Defense contracting giant Lockheed Martin announced Thursday that it would eliminate 4,000 jobs and close several facilities in an effort to cut costs in a climate of reduced federal spending.

The Bethesda-based company said it would shutter its operations in Newtown, Pa.; Akron, Ohio; Goodyear, Ariz.; and Horizon City, Tex. At a fifth campus in Sunnyvale, Calif., Lockheed will close four buildings. The closures are set to take place by mid-2015 and will result in the loss of 2,000 positions.

An additional 2,000 jobs will be slashed from three Lockheed business areas: information systems and global solutions, mission systems and training, and space systems. The company said those cuts reflect “ongoing operational efficiency initiatives” and that they will be made by the end of next year.

“We may see some minor impact in the D.C. region as a result of today’s announcement, but we have no additional specifics to share at this time,” said Lockheed spokesman Gordon Johndroe.

Like many defense contractors, Lockheed has been grappling with declining sales to its main customer, the Pentagon. So far, the company has managed to increase profits despite the declining sales, but it has warned that the cuts would eventually take a toll.

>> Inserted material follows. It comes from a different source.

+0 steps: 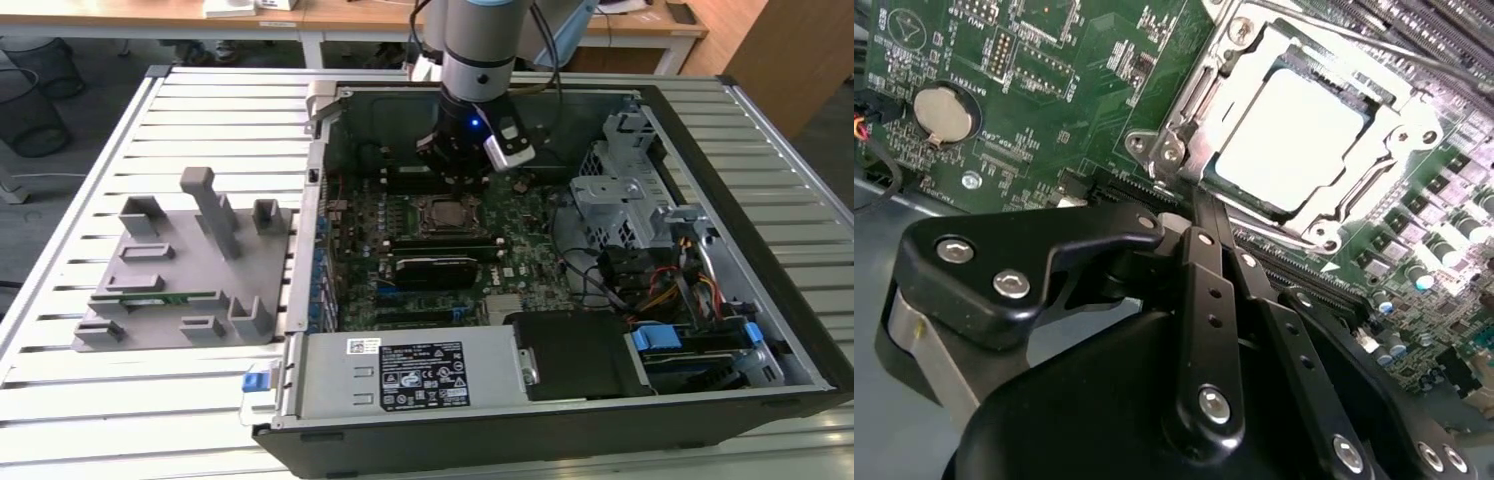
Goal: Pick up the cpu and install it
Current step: 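Install the first cpu locking lever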
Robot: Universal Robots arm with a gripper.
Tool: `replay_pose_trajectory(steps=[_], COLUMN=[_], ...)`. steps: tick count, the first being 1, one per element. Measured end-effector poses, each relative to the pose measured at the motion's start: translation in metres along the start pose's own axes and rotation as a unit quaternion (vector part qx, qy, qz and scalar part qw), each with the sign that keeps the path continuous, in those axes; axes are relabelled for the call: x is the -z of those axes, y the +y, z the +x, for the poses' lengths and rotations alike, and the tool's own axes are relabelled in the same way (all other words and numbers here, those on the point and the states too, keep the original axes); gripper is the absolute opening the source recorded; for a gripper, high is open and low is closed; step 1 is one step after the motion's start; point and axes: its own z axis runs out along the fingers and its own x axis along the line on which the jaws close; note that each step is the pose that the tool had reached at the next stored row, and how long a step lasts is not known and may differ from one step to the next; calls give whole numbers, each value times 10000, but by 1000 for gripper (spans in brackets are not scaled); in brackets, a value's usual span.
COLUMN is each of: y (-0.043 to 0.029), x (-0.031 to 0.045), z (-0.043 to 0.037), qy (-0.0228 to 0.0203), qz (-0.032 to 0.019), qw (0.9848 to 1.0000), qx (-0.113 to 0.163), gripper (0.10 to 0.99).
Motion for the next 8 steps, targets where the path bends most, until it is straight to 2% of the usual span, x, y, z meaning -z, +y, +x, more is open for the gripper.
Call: replay_pose_trajectory(steps=[4,8], y=[-2,2], x=[-26,-43], z=[0,0], qy=[0,-1], qz=[71,88], qw=[10000,10000], qx=[1,0], gripper=[106,106])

“Lockheed is the nation’s largest military contractor, and it is like a leading indicator of what is happening to the entire defense market,” said Loren Thompson, a defense industry consultant who has worked with Lockheed and other contractors. “These closures and layoffs are emblematic of a trend in Pentagon demand that’s going to lead all of their competitors to make similar moves.”

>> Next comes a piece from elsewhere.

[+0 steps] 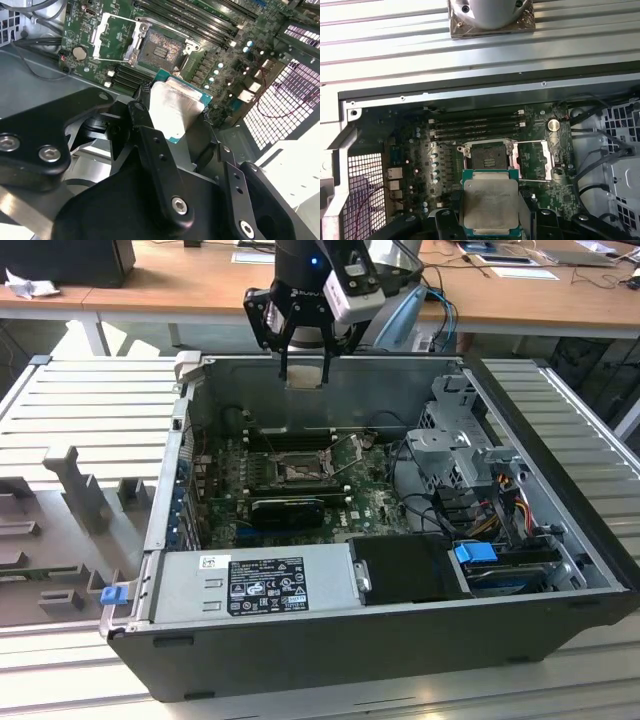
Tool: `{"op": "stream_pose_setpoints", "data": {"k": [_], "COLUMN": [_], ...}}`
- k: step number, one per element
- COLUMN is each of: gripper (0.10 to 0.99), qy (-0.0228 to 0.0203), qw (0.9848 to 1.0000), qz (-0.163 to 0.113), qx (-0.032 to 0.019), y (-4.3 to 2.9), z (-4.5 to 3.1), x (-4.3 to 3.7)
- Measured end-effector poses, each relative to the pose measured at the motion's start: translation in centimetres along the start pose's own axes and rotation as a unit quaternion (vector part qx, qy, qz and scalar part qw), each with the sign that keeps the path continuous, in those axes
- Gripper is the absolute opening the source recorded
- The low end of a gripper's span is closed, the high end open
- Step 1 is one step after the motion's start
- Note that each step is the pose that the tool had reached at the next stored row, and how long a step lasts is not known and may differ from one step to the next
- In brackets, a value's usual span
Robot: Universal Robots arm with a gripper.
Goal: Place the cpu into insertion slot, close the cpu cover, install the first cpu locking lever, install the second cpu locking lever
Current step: 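Place the cpu into insertion slot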
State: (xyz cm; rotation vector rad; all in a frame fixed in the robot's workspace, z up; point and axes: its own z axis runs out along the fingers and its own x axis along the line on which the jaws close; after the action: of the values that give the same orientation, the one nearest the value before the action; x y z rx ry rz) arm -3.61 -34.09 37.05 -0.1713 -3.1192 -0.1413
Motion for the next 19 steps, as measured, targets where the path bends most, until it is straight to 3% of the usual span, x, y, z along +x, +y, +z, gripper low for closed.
{"op": "stream_pose_setpoints", "data": {"k": [9, 19], "gripper": [0.525, 0.525], "qy": [-0.0029, -0.0077], "qw": [0.9995, 0.9963], "qz": [0.032, 0.085], "qx": [-0.0003, -0.0013], "y": [0.00, -0.01], "z": [0.01, 0.12], "x": [0.00, 0.00]}}
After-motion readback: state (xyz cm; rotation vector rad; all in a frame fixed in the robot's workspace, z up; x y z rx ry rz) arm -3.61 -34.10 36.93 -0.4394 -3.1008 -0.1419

Indeed, some contracting firms have already been trimming their ranks. McLean-based Booz Allen Hamilton, for example, announced staff cuts this year that came on the heels of a larger reduction in its management ranks in 2012.

This round of cuts at Lockheed is the latest move in a broader initiative to trim its workforce, shrink its real estate footprint and cut costs. Since 2008, the company has decreased its workforce to 116,000 employees from 146,000. It has also shed 1.5 million square feet of facility space. The facility closures announced Thursday mean the company is unloading an additional 2.5 million square feet of real estate.

“In the face of government budget cuts and an increasingly complex global security landscape, these actions are necessary for the future of our business and will position Lockheed Martin to better serve our customers,” chief executive Marillyn Hewson said in a statement.

The layoffs reflect that Lockheed is not reacting to the automatic spending cuts known as the sequester but preparing for long-term changes in government spending patterns, analysts said.

“This is not a result of sequestration, but an acknowledgment that budget will be going down from historical highs,” said Roman Schweizer, a defense policy analyst at Guggenheim Partners. “The real question is where and what level it will stabilize at.”

Still Schweizer said, if another round of sequestration cuts goes into effect next year, it could accelerate contractors’ push toward slimmer workforces and costs.